* Instructions for the task
Please retype the records below exactly as they stand.

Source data
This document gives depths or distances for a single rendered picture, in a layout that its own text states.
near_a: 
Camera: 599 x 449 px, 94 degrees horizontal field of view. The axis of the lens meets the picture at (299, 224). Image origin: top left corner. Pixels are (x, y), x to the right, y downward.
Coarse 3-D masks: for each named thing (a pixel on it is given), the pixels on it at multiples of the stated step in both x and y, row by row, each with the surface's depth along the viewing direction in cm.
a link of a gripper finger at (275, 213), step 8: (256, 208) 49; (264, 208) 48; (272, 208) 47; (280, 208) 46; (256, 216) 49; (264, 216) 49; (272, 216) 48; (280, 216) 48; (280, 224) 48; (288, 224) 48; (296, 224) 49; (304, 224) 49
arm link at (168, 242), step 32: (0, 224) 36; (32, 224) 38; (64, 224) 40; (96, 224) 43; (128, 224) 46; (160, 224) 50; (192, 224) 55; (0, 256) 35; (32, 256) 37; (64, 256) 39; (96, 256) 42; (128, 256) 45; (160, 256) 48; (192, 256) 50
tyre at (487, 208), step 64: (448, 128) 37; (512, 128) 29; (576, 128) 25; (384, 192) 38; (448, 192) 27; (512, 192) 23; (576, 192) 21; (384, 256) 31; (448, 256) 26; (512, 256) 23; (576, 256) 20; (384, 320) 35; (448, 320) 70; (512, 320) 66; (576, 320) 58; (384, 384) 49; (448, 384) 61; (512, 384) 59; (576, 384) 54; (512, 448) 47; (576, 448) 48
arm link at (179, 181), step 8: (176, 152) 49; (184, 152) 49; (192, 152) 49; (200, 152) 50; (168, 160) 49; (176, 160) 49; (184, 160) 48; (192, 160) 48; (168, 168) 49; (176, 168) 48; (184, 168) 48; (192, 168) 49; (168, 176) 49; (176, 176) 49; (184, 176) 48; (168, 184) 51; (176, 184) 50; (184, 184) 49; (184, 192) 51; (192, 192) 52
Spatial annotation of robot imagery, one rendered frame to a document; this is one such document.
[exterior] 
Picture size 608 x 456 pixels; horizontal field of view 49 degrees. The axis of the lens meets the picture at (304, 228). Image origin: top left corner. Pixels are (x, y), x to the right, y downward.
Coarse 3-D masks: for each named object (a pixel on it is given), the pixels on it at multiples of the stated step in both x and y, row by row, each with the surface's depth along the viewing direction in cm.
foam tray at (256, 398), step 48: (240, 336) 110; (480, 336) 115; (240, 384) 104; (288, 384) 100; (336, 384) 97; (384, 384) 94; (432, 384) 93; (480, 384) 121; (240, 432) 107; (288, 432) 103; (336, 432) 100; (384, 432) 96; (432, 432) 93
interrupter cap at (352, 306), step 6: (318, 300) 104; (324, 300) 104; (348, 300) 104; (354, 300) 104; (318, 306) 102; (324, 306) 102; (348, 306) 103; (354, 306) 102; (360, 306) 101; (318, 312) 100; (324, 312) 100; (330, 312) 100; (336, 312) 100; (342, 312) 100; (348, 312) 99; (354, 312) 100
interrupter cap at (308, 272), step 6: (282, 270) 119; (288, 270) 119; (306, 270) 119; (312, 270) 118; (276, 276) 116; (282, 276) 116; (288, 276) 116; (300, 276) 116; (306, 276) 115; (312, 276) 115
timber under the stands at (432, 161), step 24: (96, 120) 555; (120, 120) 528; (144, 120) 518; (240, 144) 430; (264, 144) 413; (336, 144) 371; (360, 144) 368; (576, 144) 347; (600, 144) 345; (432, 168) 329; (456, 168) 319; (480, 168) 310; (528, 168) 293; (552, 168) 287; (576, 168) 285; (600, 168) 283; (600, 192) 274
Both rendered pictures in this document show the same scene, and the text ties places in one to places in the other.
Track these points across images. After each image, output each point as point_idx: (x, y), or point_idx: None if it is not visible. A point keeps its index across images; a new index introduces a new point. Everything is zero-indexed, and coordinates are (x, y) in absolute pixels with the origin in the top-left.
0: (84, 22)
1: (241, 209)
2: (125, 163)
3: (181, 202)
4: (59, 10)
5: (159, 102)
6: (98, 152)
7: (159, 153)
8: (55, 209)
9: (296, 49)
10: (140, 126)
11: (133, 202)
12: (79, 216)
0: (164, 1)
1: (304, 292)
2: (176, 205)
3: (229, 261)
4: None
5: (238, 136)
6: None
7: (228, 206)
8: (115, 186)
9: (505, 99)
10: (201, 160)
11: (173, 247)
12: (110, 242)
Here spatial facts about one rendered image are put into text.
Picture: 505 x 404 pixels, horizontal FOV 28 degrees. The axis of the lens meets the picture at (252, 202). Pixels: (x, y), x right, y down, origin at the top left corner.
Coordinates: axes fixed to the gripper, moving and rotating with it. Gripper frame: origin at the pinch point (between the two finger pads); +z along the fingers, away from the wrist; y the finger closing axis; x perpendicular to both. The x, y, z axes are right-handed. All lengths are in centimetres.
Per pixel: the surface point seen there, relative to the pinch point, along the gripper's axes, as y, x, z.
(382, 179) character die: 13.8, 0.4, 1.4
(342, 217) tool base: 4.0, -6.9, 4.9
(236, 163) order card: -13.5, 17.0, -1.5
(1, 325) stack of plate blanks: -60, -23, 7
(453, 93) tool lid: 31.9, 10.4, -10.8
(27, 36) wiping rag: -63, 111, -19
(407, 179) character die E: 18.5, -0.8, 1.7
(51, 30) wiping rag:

* Completed exercise
This document gives depths or distances for a single rendered picture, in a layout that its own text states.
near_a: 
Camera: 599 x 449 px, 94 degrees horizontal field of view. The axis of the lens meets the picture at (299, 224). Image origin: top left corner. Pixels are (x, y), x to the right, y downward.
Coarse 3-D masks: for each named thing (a pixel on it is given), the pixels on it at multiples of the stated step in both x and y, row by row, each with the surface's depth along the viewing direction in cm.
a link of a gripper finger at (275, 213), step 8: (256, 208) 49; (264, 208) 48; (272, 208) 47; (280, 208) 46; (256, 216) 49; (264, 216) 49; (272, 216) 48; (280, 216) 48; (280, 224) 48; (288, 224) 48; (296, 224) 49; (304, 224) 49
arm link at (168, 242), step 32: (0, 224) 36; (32, 224) 38; (64, 224) 40; (96, 224) 43; (128, 224) 46; (160, 224) 50; (192, 224) 55; (0, 256) 35; (32, 256) 37; (64, 256) 39; (96, 256) 42; (128, 256) 45; (160, 256) 48; (192, 256) 50
tyre at (487, 208), step 64: (448, 128) 37; (512, 128) 29; (576, 128) 25; (384, 192) 38; (448, 192) 27; (512, 192) 23; (576, 192) 21; (384, 256) 31; (448, 256) 26; (512, 256) 23; (576, 256) 20; (384, 320) 35; (448, 320) 70; (512, 320) 66; (576, 320) 58; (384, 384) 49; (448, 384) 61; (512, 384) 59; (576, 384) 54; (512, 448) 47; (576, 448) 48
arm link at (179, 181), step 8: (176, 152) 49; (184, 152) 49; (192, 152) 49; (200, 152) 50; (168, 160) 49; (176, 160) 49; (184, 160) 48; (192, 160) 48; (168, 168) 49; (176, 168) 48; (184, 168) 48; (192, 168) 49; (168, 176) 49; (176, 176) 49; (184, 176) 48; (168, 184) 51; (176, 184) 50; (184, 184) 49; (184, 192) 51; (192, 192) 52
Spatial annotation of robot imagery, one rendered frame to a document; this is one such document.
[exterior] 
Picture size 608 x 456 pixels; horizontal field of view 49 degrees. The axis of the lens meets the picture at (304, 228). Image origin: top left corner. Pixels are (x, y), x to the right, y downward.
Coarse 3-D masks: for each named object (a pixel on it is given), the pixels on it at multiples of the stated step in both x and y, row by row, each with the surface's depth along the viewing direction in cm.
foam tray at (256, 398), step 48: (240, 336) 110; (480, 336) 115; (240, 384) 104; (288, 384) 100; (336, 384) 97; (384, 384) 94; (432, 384) 93; (480, 384) 121; (240, 432) 107; (288, 432) 103; (336, 432) 100; (384, 432) 96; (432, 432) 93
interrupter cap at (352, 306), step 6: (318, 300) 104; (324, 300) 104; (348, 300) 104; (354, 300) 104; (318, 306) 102; (324, 306) 102; (348, 306) 103; (354, 306) 102; (360, 306) 101; (318, 312) 100; (324, 312) 100; (330, 312) 100; (336, 312) 100; (342, 312) 100; (348, 312) 99; (354, 312) 100
interrupter cap at (308, 272), step 6: (282, 270) 119; (288, 270) 119; (306, 270) 119; (312, 270) 118; (276, 276) 116; (282, 276) 116; (288, 276) 116; (300, 276) 116; (306, 276) 115; (312, 276) 115
timber under the stands at (432, 161), step 24: (96, 120) 555; (120, 120) 528; (144, 120) 518; (240, 144) 430; (264, 144) 413; (336, 144) 371; (360, 144) 368; (576, 144) 347; (600, 144) 345; (432, 168) 329; (456, 168) 319; (480, 168) 310; (528, 168) 293; (552, 168) 287; (576, 168) 285; (600, 168) 283; (600, 192) 274
Both rendered pictures in this document show the same scene, and the text ties places in one to places in the other.
Track these points across images. After each image, output each point as point_idx: (x, y), or point_idx: None if it is not visible. A point keeps its index across images; a new index introduces a new point. Everything is zero-indexed, and coordinates are (x, y) in absolute pixels with the origin in the top-left.
0: (84, 22)
1: (241, 209)
2: (125, 163)
3: (181, 202)
4: (59, 10)
5: (159, 102)
6: (98, 152)
7: (159, 153)
8: (55, 209)
9: (296, 49)
10: (140, 126)
11: (133, 202)
12: (79, 216)
0: (164, 1)
1: (304, 292)
2: (176, 205)
3: (229, 261)
4: None
5: (238, 136)
6: None
7: (228, 206)
8: (115, 186)
9: (505, 99)
10: (201, 160)
11: (173, 247)
12: (110, 242)
Here spatial facts about one rendered image are put into text.
Picture: 505 x 404 pixels, horizontal FOV 28 degrees. The axis of the lens meets the picture at (252, 202). Pixels: (x, y), x right, y down, origin at the top left corner.
Coordinates: axes fixed to the gripper, moving and rotating with it. Gripper frame: origin at the pinch point (between the two finger pads); +z along the fingers, away from the wrist; y the finger closing axis; x perpendicular to both. The x, y, z axes are right-handed. All lengths are in centimetres.
Per pixel: the surface point seen there, relative to the pinch point, along the gripper's axes, as y, x, z.
(382, 179) character die: 13.8, 0.4, 1.4
(342, 217) tool base: 4.0, -6.9, 4.9
(236, 163) order card: -13.5, 17.0, -1.5
(1, 325) stack of plate blanks: -60, -23, 7
(453, 93) tool lid: 31.9, 10.4, -10.8
(27, 36) wiping rag: -63, 111, -19
(407, 179) character die E: 18.5, -0.8, 1.7
(51, 30) wiping rag:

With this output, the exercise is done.